An important step to protect software against side-channel vulnerability is to rigorously evaluate it on the target hardware using standard leakage tests. Recently, leakage estimation tools have received a lot of attention to improve this time-consuming process. Despite their advancements, existing tools often neglect the impact of microarchitecture and its underlying events in their leakage model which leads to inaccuracies. This paper takes the first step in addressing these issues by integrating a physical side-channel leakage estimation tool into a microarchitectural simulator. To achieve this, we first systematically explore the impact of various architecture and microarchitecture activities and their underlying interactions on the produced physical side-channel signals and integrate that into the microarchitecture model. Second, to create a comprehensive leakage estimation report, we leverage taint tracking and symbolic execution to accurately analyze different paths and inputs.

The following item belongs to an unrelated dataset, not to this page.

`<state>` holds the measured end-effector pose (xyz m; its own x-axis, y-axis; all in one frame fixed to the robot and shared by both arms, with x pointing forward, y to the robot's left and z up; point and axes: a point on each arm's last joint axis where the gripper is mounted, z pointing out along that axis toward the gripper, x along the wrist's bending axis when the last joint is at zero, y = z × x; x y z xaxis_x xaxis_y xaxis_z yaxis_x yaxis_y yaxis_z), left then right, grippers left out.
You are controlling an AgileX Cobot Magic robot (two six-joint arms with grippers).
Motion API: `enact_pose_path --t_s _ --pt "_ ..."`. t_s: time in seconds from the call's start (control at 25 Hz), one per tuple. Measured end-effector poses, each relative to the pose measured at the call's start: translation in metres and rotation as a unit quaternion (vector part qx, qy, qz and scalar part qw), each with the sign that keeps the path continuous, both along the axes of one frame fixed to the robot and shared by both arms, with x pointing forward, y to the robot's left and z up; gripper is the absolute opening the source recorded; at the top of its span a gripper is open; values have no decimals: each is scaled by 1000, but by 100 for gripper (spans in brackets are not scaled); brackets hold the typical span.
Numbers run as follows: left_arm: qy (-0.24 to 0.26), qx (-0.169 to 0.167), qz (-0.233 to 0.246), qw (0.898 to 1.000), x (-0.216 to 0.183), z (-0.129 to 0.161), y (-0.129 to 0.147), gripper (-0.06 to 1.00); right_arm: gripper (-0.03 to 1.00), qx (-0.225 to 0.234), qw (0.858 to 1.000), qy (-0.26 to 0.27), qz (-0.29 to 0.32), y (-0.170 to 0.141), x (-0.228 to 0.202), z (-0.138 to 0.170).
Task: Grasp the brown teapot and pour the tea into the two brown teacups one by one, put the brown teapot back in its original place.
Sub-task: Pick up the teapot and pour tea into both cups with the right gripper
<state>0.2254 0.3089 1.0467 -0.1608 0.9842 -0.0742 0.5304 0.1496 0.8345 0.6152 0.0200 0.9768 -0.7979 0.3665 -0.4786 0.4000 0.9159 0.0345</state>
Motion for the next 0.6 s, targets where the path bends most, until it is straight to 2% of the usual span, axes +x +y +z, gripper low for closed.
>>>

The final outcome of this work is a tool that takes a binary and generates a leakage report that covers architecture and microarchitecture-related leakages for both data-dependent and path-dependent information leakage scenarios.

中文翻译：

---

模拟我们的更安全软件之路：集成微架构模拟和泄漏估计建模的故事

保护软件免受旁道漏洞影响的一个重要步骤是使用标准泄漏测试在目标硬件上对其进行严格评估。最近，泄漏估计工具受到了广泛关注，以改善这一耗时的过程。尽管取得了进步，但现有工具常常忽略微架构及其泄漏模型中的潜在事件的影响，从而导致不准确。本文通过将物理侧信道泄漏估计工具集成到微架构模拟器中，迈出了解决这些问题的第一步。为了实现这一目标，我们首先系统地探索各种架构和微架构活动的影响及其对生成的物理侧通道信号的潜在交互，并将其集成到微架构模型中。第二，为了创建全面的泄漏估计报告，我们利用污点跟踪和符号执行来准确分析不同的路径和输入。这项工作的最终成果是一个工具，它采用二进制文件并生成泄漏报告，该报告涵盖了数据相关和路径相关信息泄漏场景的架构和微架构相关泄漏。